Кафе полупустое, Кирилл видит всех: трое простолюдинов с пивом и двое деловых в кожаных регланах. Простолюдины невеселы, девчонка с татуировкой обслуживает их небрежно, почти грубо, зато с деловыми – исполнительна и любезна, старается, в расчете на чаевые или даже на знакомство; почти все официантки находят себе женихов среди своих клиентов, дело обычное. Простолюдины грубо ругаются и кричат: «Эй, девушка!» – зато деловые ведут себя тихо и подзывают официантку шевелением пальца. В какой-то момент простолюдины начинают хамить, а деловые предлагают девчонке успокоить пьяных идиотов, назревает драка, но Кириллу неинтересны драки, он встает и выходит. В юности – да, любил посмотреть какой-нибудь боевик, с мордобоем, но потом понял, что его больше привлекают не схватки, а их финалы, когда герой наносит последний разящий удар, а злодей обрушивается кровавым куском мяса.
Зачем нужны драки, зачем пятьдесят раз бить кулаком по лицу, если можно один раз – ножичком в артерию?
Улица цветная, дикая. Джунгли. Людей много, людского мало. Кто змеей скользит, кто пыхтит дикобразом, иголки выставил, не тронь меня. Из ларька тянет жареным, вывеска предлагает крылышки и ребрышки, копченый мальчишка с антрацитовыми волосами красиво манипулирует ножами. Шипит и обугливается мясо, у прилавка очередь. Неудивительно, думает Кирилл, мясо всегда в ходу. Займись мясом – будешь сыт и весел. Все мы люди, всем хочется жрать, все мы знаем, что такое голод, все мы умеем грызть и жевать.
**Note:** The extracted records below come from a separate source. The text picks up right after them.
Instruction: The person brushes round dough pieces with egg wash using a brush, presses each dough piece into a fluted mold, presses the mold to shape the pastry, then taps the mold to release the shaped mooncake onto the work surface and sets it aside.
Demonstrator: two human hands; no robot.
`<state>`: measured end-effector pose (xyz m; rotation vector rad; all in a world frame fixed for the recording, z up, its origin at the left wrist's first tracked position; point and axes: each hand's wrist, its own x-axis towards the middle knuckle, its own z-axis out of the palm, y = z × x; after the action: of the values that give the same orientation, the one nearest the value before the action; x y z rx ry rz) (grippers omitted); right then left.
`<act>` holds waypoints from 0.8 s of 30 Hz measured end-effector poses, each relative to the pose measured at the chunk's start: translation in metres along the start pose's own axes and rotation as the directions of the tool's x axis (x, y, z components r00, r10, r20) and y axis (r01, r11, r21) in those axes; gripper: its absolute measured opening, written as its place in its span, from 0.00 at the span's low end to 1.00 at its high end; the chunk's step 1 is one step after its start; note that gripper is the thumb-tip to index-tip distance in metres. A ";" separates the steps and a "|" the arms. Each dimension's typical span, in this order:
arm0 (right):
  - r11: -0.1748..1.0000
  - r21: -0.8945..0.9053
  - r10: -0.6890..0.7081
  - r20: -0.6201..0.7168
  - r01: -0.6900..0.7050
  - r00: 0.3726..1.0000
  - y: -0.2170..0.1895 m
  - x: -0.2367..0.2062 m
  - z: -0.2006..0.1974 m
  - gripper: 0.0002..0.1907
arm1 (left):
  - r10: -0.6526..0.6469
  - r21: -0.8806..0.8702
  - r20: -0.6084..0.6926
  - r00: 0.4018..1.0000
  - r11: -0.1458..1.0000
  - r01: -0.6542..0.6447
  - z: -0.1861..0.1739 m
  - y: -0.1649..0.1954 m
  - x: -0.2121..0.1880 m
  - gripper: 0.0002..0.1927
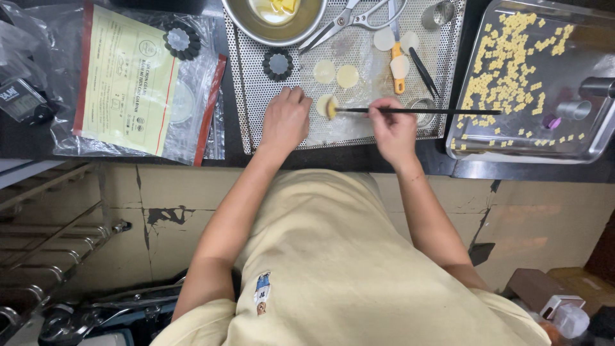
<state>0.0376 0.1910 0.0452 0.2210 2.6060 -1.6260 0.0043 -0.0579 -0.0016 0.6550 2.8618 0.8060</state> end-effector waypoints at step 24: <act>0.817 -0.555 -0.119 0.095 0.152 0.988 0.023 0.090 0.033 0.13 | 0.411 0.171 -0.186 0.892 0.908 -0.383 0.012 0.022 0.008 0.11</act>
<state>-0.0485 0.1792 -0.0012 -0.0485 2.9629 -0.7944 0.0081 -0.0314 -0.0004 1.2807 3.0398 0.7821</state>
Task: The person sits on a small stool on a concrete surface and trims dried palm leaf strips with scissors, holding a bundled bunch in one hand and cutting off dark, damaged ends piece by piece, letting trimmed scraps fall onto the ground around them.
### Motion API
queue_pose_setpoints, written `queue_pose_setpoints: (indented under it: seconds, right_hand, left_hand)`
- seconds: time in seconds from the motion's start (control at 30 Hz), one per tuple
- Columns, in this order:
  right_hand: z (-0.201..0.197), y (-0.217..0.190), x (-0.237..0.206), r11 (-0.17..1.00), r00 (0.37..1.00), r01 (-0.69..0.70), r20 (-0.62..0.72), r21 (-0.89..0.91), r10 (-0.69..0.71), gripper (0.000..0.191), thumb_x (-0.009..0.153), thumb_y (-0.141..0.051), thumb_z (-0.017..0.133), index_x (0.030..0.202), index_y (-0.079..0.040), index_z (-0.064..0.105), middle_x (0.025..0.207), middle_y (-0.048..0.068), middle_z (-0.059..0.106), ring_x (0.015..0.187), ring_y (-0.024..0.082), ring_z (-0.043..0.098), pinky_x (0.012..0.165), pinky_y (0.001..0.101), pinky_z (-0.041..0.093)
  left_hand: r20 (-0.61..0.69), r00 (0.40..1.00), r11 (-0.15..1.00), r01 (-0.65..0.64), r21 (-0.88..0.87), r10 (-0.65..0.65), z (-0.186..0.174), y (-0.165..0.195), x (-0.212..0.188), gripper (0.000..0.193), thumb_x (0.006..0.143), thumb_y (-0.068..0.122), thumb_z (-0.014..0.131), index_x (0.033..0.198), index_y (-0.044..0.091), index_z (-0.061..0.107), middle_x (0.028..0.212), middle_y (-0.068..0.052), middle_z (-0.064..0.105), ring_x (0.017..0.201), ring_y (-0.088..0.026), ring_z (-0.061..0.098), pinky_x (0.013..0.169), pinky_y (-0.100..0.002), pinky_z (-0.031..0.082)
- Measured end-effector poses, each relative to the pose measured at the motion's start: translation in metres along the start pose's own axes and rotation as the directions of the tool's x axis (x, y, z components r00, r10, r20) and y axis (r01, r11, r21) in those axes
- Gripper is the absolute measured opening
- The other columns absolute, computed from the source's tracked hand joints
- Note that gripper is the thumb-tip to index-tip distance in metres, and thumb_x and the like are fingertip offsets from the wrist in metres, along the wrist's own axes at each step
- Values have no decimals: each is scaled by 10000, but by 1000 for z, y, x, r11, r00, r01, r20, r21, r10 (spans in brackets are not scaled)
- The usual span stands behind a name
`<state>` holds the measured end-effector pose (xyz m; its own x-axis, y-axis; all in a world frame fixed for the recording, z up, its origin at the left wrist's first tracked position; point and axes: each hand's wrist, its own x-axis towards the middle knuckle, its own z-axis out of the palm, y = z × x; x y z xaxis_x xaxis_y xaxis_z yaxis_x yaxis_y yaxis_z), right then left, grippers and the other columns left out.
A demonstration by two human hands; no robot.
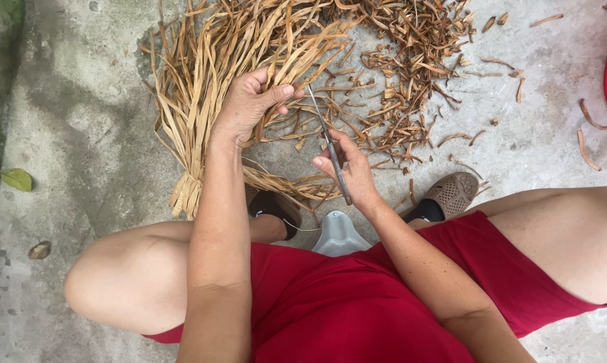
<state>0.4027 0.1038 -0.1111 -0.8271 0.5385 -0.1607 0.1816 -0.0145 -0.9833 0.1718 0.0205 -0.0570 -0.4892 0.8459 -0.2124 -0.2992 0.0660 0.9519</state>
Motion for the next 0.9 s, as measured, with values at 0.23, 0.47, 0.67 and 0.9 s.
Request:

Но есть те, кто не умеет нападать и грызть. Чтобы найти их, надо спуститься в метро. Это особенные существа, Кирилл их знает. Они уже не способны сожрать ближнего, они не умеют прыгать и вонзать клыки, они вынуждены оставаться людьми и делать то, чего не делает ни один хищник: просить. Это нищие старухи. В них нет ничего животного – только людское. Они слабы и морщинисты, иные уродливы. Они вынуждены действовать только по-человечески. Умолять Христа ради. Кирилл нашаривает мелочь, но потом достает бумажные деньги, пятьдесят рублей, подходит, дает, наклоняется, смотрит в лицо, в глаза старухи, но ее взгляд направлен вниз, а губы шепчут неразборчивую благодарность, призывают Бога спасти и сохранить его, Кирилла, или что-то в этом роде, и человеческого, на уровне слов, контакта не получается, зато когда Кирилл сует вдвое сложенную купюру в ладошку – она захлопывается капканчиком, прихватив указательный палец Кирилла, и в момент касания сильный энергетический импульс переходит из тела старухи в тело Кирилла, особенный, чисто животный, он не как удар током, он не теплый и не холодный, но живой, контакт меж мясом и мясом, и Кирилл отходит; людское перешло от старухи к нему, небольшое количество, но достаточное, чтобы успокоиться.
Он едет в вагоне и понимает, что хандры больше нет, страх перед солнцем прошел, весна перестала ужасать.
«Состарюсь, – подумал он, – буду так же стоять. В переходе между „Новокузнецкой“ и „Третьяковской“. Ссохшийся и больной, буду брать медные деньги, а взамен от меня к дающим по капле будет передаваться людское».
Но это будет не скоро. Сначала – сладкий мальчик Боря. Уловить, сломать, утолить голод. Буду зверем, пока сильный, а ослабею – стану человеком.